Appearance: Shirou is 5’
10”, with a lean, lightly muscled build, orange hair (SOULLESS GINGER), and gold eyes. He’s fairly well-kept for the most part, and rarely wears anything outside of his school uniform or his priest’s uniform (which he’ll be arriving in).

Cause of Death: Shirou dies during the Fifth War at the hands of Archer, who pins him through the heart with a number of swords, effectively negating Avalon's regenerative abilities.

Impact of Death: Aware of and more than accepting of the violent nature of both his father’s past work as an executor and the Holy Grail War, it’s less his own death and more its timing and circumstances that have a prominent effect on Shirou. Removed from the war and, more importantly, his perceived duty of aiding his father, he’ll be angry and more than eager to take out his frustrations on others, particularly those from “his” world. Adding to those frustrations is the uncertainty brought on by contact with Archer and Rin’s questioning his belief that he’s always been in Kirei’s care.

Character Info:
Ten years ago the city of Fuyuki burnt to the ground in a blaze of unparallelled proportions. Amidst the wreckage and the flames, one lone man found the half conscious body of one lone boy, lifted him from the rubble, and cradled him like a treasure. They were one another's salvation in so many ways -- it was only natural that they would adopt one another. That boy, Shirou, admired Emiya Kiritsugu, his savior, his new father, and wished for nothing more than to become the hero that Kiritsugu himself could not be.

Permanence was something that seemed to elude Kiritsugu. An infamous “magus killer” all too acquainted with death and war, perhaps it was only fitting (or tragically ironic) that even his new life as Shirou’s father was short-lived. Kiritsugu had enemies, and among them was Kotomine Kirei, a uniquely troubled man of god with an obsession with Kiritsugu -- one of the murderous variety. Little more than a year after the Fuyuki disaster, Kirei found his way to Kiritsugu’s doorstep and wasted no time in flaying him open. In the confusion, Shirou was stashed in a nearby closet, forced to listen to the shouts, the screams, the sounds of guts being torn out and strewn about the room.

Kirei plucked Shirou from that closet and took him in as a son. It was a cruel joke, a parting act of spite towards Emiya Kiritsugu. Little did Kirei know that the circumstances of Kiritsugu’s murder had deep-reaching effects on Shirou. Traumatized by the experiences, still unhealed from his ordeal in the blaze a year earlier, the young Shirou retreated into himself, and while he did, he allowed his memory to lapse, to rewrite itself. In order to cope with the shock of losing Kiritsugu, Shirou repressed not only his memories of the murder, but of Kiritsugu entirely. By the time he had adjusted to life with Kirei, he had led himself to believe that Emiya Kiritsugu was a distant, faceless figure, and that Kirei had been the one to rescue him from the fire.

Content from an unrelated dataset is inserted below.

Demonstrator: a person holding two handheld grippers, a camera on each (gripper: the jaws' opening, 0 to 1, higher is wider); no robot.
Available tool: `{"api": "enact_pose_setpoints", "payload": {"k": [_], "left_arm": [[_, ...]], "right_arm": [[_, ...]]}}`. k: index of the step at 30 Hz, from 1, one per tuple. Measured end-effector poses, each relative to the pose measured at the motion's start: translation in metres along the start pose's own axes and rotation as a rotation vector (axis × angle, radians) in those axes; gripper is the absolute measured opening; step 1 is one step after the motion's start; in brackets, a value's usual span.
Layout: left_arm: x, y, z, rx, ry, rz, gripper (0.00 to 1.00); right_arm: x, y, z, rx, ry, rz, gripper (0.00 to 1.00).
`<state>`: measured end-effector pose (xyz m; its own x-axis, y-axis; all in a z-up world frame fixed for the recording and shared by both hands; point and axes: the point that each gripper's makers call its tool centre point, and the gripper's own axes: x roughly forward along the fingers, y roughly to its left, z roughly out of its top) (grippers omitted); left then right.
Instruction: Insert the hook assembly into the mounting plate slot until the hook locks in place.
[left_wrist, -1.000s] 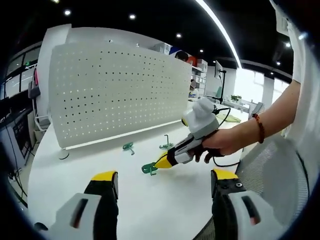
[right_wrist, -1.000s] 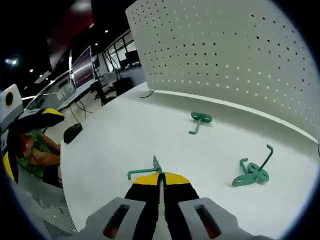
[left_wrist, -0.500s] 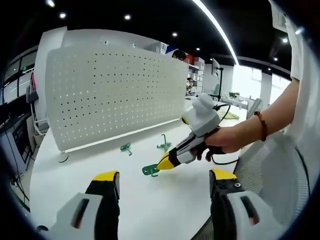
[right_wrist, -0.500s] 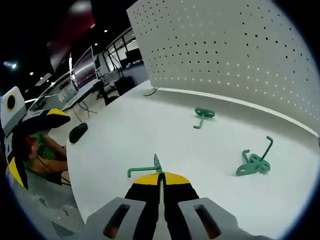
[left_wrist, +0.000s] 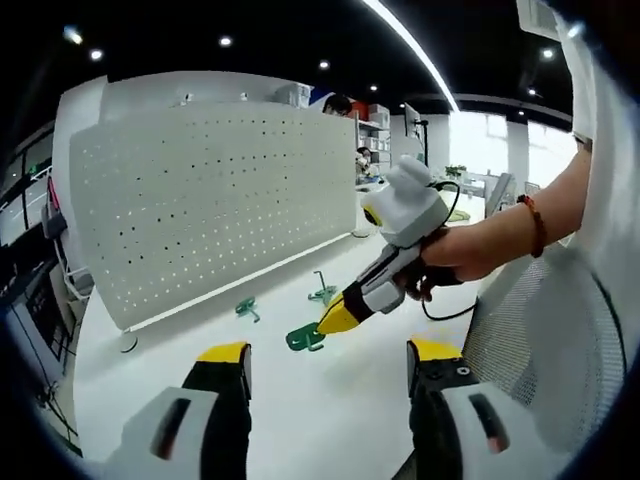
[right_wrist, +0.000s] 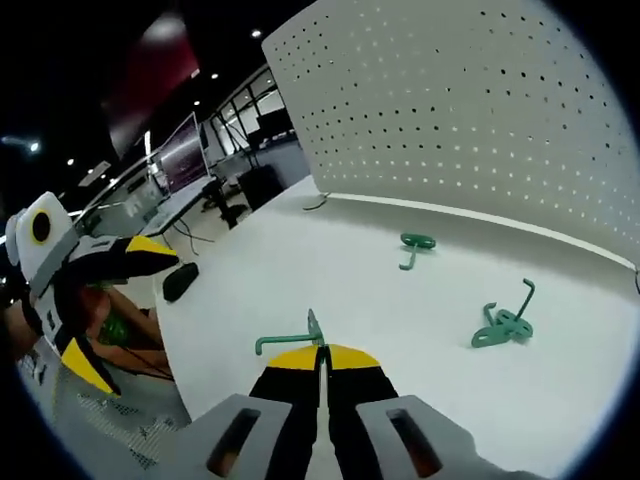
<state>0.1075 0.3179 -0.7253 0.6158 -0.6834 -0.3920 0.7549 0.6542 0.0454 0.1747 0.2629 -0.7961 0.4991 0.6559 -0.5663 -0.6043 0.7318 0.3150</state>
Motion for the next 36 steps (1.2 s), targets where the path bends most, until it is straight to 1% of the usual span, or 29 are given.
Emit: {"api": "enact_pose_setpoints", "payload": {"k": [2, 4, 5, 6, 7, 10, 12, 14, 15, 16, 17, 19, 20, 25, 28, 29, 32, 36], "left_arm": [[0.001, -0.001, 0.0, 0.047, 0.019, 0.007, 0.59], [0.003, -0.004, 0.001, 0.063, 0.021, 0.003, 0.58], [0.003, -0.005, 0.001, 0.077, 0.022, 0.003, 0.58], [0.004, -0.007, 0.001, 0.129, 0.036, -0.002, 0.57], [0.004, -0.008, 0.0, 0.157, 0.052, -0.007, 0.57], [0.007, -0.014, 0.001, 0.161, 0.049, -0.015, 0.55], [0.009, -0.015, 0.0, 0.222, 0.068, -0.017, 0.52], [0.01, -0.017, 0.0, 0.243, 0.077, -0.017, 0.5], [0.011, -0.019, 0.001, 0.256, 0.08, -0.023, 0.5], [0.011, -0.02, 0.001, 0.273, 0.084, -0.028, 0.49], [0.011, -0.019, 0.003, 0.337, 0.084, -0.018, 0.46], [0.011, -0.021, 0.003, 0.394, 0.101, -0.016, 0.43], [0.012, -0.021, 0.002, 0.399, 0.105, -0.019, 0.42], [0.013, -0.022, 0.003, 0.486, 0.128, -0.007, 0.39], [0.013, -0.023, 0.005, 0.537, 0.131, -0.001, 0.35], [0.013, -0.024, 0.006, 0.544, 0.131, 0.001, 0.32], [0.013, -0.024, 0.009, 0.561, 0.125, 0.007, 0.29], [0.015, -0.026, 0.009, 0.594, 0.138, 0.007, 0.25]], "right_arm": [[-0.004, 0.002, 0.0, 0.014, 0.005, 0.008, 0.0], [-0.007, 0.006, 0.001, 0.024, 0.002, 0.02, 0.0], [-0.009, 0.008, 0.001, 0.03, 0.011, 0.026, 0.0], [-0.011, 0.009, 0.001, 0.029, 0.013, 0.03, 0.0], [-0.011, 0.01, 0.001, 0.026, 0.014, 0.031, 0.0], [-0.013, 0.013, -0.002, 0.028, 0.031, 0.04, 0.0], [-0.015, 0.015, -0.003, 0.026, 0.031, 0.044, 0.0], [-0.018, 0.019, -0.003, 0.007, 0.03, 0.048, 0.0], [-0.02, 0.02, -0.002, -0.028, 0.028, 0.048, 0.0], [-0.021, 0.022, -0.002, -0.039, 0.028, 0.05, 0.0], [-0.023, 0.025, -0.002, -0.045, 0.026, 0.053, 0.0], [-0.027, 0.027, 0.0, -0.041, 0.019, 0.059, 0.0], [-0.029, 0.028, 0.001, -0.034, 0.019, 0.064, 0.0], [-0.038, 0.034, 0.005, -0.009, 0.025, 0.07, 0.0], [-0.043, 0.04, 0.007, 0.0, 0.034, 0.085, 0.0], [-0.044, 0.041, 0.008, 0.003, 0.034, 0.088, 0.0], [-0.047, 0.046, 0.009, 0.012, 0.035, 0.099, 0.0], [-0.048, 0.052, 0.009, 0.02, 0.046, 0.116, 0.0]]}}
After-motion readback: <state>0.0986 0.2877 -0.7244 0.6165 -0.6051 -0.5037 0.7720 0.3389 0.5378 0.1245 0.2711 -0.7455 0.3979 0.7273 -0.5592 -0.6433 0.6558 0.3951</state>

A scarred, hollowed out child, Shirou latched on tight to Kirei, going as far as to aspire to his profession, adopting both his faith and his utterly twisted fascination with human suffering. Kirei encouraged the boy and was more than happy to feed Shirou’s fascination -- during the Holy Grail War, Kirei had formed a close relationship with Matou Kariya, the head of the Matou family and the man who ultimately decided to reject all that the Grail had to offer. The Matou household was a troubled place; Kariya’s own questionable sanity notwithstanding, his brother Byakuya was an unpleasant drunk, Byakuya’s son Shinji was a hateful, arrogant little creature, and they all loathed one another quite thoroughly. Shirou was released into this environment on a regular basis, and it didn’t take long for him to claim Shinji for his own, both bullying him relentlessly and declaring him his friend.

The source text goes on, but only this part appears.